#### Exercise details
Only the lines below between the ones containing "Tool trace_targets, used" and "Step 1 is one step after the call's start", inclusive, are to be reproduced, each exactly as it stands.

#### Information supplied
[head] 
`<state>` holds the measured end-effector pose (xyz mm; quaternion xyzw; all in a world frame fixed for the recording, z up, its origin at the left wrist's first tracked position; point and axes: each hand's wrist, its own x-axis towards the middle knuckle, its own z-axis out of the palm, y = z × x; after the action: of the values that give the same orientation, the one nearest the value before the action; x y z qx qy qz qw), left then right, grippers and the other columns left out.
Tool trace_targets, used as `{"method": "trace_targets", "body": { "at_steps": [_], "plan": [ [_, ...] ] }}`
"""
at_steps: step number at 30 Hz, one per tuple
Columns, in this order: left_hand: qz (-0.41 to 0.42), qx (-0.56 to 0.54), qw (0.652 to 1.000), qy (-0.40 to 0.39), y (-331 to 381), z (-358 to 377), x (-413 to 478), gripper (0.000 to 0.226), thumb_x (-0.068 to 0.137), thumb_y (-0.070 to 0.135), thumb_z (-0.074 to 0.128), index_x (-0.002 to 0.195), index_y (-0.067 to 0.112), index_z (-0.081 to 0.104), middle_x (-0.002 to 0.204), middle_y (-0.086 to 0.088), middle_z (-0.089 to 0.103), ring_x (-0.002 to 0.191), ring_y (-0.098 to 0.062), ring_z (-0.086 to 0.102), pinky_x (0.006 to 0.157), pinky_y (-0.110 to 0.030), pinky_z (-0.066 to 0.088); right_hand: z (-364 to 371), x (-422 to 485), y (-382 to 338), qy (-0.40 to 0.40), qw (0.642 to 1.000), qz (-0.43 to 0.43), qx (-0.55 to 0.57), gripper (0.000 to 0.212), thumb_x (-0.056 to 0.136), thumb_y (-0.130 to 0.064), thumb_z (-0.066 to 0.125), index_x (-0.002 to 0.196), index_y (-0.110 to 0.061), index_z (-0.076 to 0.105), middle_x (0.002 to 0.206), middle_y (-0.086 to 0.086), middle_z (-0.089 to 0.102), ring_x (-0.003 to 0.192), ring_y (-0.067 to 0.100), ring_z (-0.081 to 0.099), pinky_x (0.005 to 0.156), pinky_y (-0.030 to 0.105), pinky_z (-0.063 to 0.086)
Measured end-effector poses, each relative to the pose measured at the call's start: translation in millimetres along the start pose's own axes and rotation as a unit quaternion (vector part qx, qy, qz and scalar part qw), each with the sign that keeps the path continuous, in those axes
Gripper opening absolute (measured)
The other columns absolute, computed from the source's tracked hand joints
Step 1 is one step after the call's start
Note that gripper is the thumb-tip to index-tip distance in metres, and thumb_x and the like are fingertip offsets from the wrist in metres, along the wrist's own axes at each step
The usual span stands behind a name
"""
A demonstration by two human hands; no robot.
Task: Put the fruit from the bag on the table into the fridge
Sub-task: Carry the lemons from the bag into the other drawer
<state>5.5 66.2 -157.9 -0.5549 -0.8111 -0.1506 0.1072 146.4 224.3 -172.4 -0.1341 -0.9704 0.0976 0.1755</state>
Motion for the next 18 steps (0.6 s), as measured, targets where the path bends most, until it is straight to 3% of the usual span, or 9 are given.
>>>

#### Output of the task
Tool trace_targets, used as `{"method": "trace_targets", "body": { "at_steps": [_], "plan": [ [_, ...] ] }}`
"""
at_steps: step number at 30 Hz, one per tuple
Columns, in this order: left_hand: qz (-0.41 to 0.42), qx (-0.56 to 0.54), qw (0.652 to 1.000), qy (-0.40 to 0.39), y (-331 to 381), z (-358 to 377), x (-413 to 478), gripper (0.000 to 0.226), thumb_x (-0.068 to 0.137), thumb_y (-0.070 to 0.135), thumb_z (-0.074 to 0.128), index_x (-0.002 to 0.195), index_y (-0.067 to 0.112), index_z (-0.081 to 0.104), middle_x (-0.002 to 0.204), middle_y (-0.086 to 0.088), middle_z (-0.089 to 0.103), ring_x (-0.002 to 0.191), ring_y (-0.098 to 0.062), ring_z (-0.086 to 0.102), pinky_x (0.006 to 0.157), pinky_y (-0.110 to 0.030), pinky_z (-0.066 to 0.088); right_hand: z (-364 to 371), x (-422 to 485), y (-382 to 338), qy (-0.40 to 0.40), qw (0.642 to 1.000), qz (-0.43 to 0.43), qx (-0.55 to 0.57), gripper (0.000 to 0.212), thumb_x (-0.056 to 0.136), thumb_y (-0.130 to 0.064), thumb_z (-0.066 to 0.125), index_x (-0.002 to 0.196), index_y (-0.110 to 0.061), index_z (-0.076 to 0.105), middle_x (0.002 to 0.206), middle_y (-0.086 to 0.086), middle_z (-0.089 to 0.102), ring_x (-0.003 to 0.192), ring_y (-0.067 to 0.100), ring_z (-0.081 to 0.099), pinky_x (0.005 to 0.156), pinky_y (-0.030 to 0.105), pinky_z (-0.063 to 0.086)
Measured end-effector poses, each relative to the pose measured at the call's start: translation in millimetres along the start pose's own axes and rotation as a unit quaternion (vector part qx, qy, qz and scalar part qw), each with the sign that keeps the path continuous, in those axes
Gripper opening absolute (measured)
The other columns absolute, computed from the source's tracked hand joints
Step 1 is one step after the call's start

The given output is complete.